Somatosensory evoked potentials (SEPs, Figure 1B) were obtained by averaging, for each participant and condition, all synchronized epochs relative to the electrical stimulus. The average amplitude of the 60-ms pre-stimulus epoch served as a baseline. We measured the SEPs over the Cz electrode as this electrode overlays the sensorimotor cortices and, on the homunculus, the feet are located on the inner surface of the longitudinal fissure. The earliest discernible positive (P50) and negative (N90) peaks after each stimulus were identified. These peak latencies are comparable to latencies measured by Duysens et al. (22) and Altenmüller et al. (23) evoked by stimulating the sural nerve. The fact that the sural nerve is mainly a cutaneous nerve (41) suggests that P50-N90 originates from cutaneous input. The amplitude of the P50-N90 waveform was measured peak-to-peak (Figure 1B, left panel).
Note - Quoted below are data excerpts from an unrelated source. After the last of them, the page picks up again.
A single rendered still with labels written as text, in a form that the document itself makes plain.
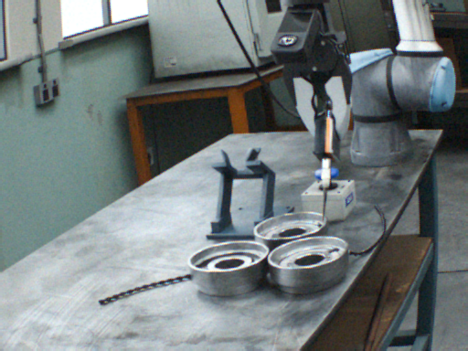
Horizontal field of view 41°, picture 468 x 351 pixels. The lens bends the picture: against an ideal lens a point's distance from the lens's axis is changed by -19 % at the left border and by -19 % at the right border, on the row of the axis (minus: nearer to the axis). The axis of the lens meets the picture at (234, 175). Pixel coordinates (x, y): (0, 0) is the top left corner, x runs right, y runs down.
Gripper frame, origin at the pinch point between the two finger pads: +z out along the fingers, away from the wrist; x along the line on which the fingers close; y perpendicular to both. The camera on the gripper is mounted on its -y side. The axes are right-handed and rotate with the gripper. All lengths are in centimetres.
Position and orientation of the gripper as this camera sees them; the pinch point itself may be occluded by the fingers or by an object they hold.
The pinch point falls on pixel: (327, 132)
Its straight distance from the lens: 97.7
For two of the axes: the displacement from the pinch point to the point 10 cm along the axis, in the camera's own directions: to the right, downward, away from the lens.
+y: 3.9, -3.0, 8.7
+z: 1.5, 9.5, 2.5
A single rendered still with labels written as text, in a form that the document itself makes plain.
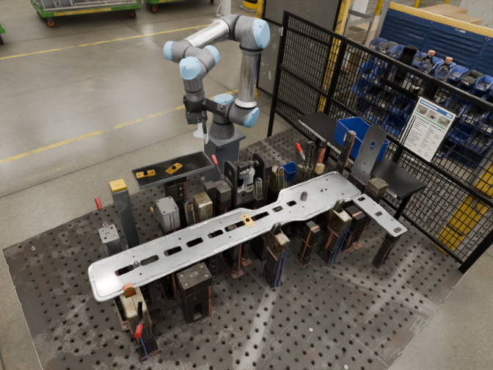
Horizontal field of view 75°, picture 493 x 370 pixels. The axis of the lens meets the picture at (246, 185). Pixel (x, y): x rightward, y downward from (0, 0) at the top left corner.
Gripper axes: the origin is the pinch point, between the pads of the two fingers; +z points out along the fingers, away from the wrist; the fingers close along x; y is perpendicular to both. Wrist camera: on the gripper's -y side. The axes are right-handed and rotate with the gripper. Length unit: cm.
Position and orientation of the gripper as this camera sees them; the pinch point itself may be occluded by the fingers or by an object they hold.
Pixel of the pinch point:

To estimate the neural sources of the SEPs, we used dynamic statistical parametric mapping (dSPM) implemented in the Brainstorm software [(42), freely available at http://neuroimage.usc.edu/brainstorm]. We used the data from all sensors processed and averaged for each participant, condition and electrode. The forward model was computed using a 3D-shell sphere boundary element model (BEM) on the anatomical MRI brain MNI Colin27 template (15,000 vertices), a predominant volume conductor model (43, 44). The cortical sources were analyzed during 2-time windows that encompass and follow the P50-N90 SEP (i.e., [50–90 ms] and [90–130 ms]) to find the source of the facilitation observed during motor preparation.
The SEPs amplitude and latencies recorded at Cz were submitted to repeated measures analysis of variance (ANOVA) with condition (i.e., Loaded and Control) and epoch (St0, St1, and St2) as factors. Post-hoc analysis was performed through Newmann–Keuls test. The Standing task was included as a level (i.e., St0) along with St1 and St2 epochs of the Stepping task in a one-way ANOVA. We also conducted paired t-test for the statistical source estimation maps for contrasts (i.e., Stepping minus Standing tasks). The behavioral data (i.e., step kinematics and forces) were analyzed using paired t-test. All dependent variables (EEG and behavioral data) showed normal distributions (i.e., Ps > 0.05, Kolmogorov–Smirnov test). The level of significance was set at 5% for all analyses.
Somatosensory Evoked Potential
The results for the amplitude of the P50-N90 SEPs showed a main effect of epoch [Figure 1B right panel, F(2, 28) = 9; p < 0.001]. The amplitude of the P50-N90 SEPs was greater during the early preparation of the stepping movement (i.e., epoch St1) than during standing (St0) or late preparation of the stepping movement (i.e., epoch St2). The amplitude of the P50-N90 SEPs was also altered by the loading [F(1, 14) = 4.88; p < 0.05]. This attenuation was due to the standing condition [St0, t(14) = −2.4; p = 0.02] as previously reported by Lhomond et al. (37). It is worth noting, however, that the amplitude of the SEPs was similar in the loaded and control conditions during the early preparation [St1, t(14) = −0.66; p = 0.51] of the stepping movement. This result suggests that despite sensory attenuation during the standing epoch, it seems that neural mechanisms related to stepping movement preparation alleviate sensory attenuation probably to ascertain proficient APAs. Overall the latencies of the P50 did not differ with loading [F(1, 14) = 1.14; p = 0.3]. The latencies were slightly longer during the early and late epochs of stepping movement preparation (overall means of St1 and St2: 55 ± 11 ms) than for the standing epoch (st0) (overall mean of St0: 50 ± 9 ms) [F(2, 28) = 4.8; p = 0.015].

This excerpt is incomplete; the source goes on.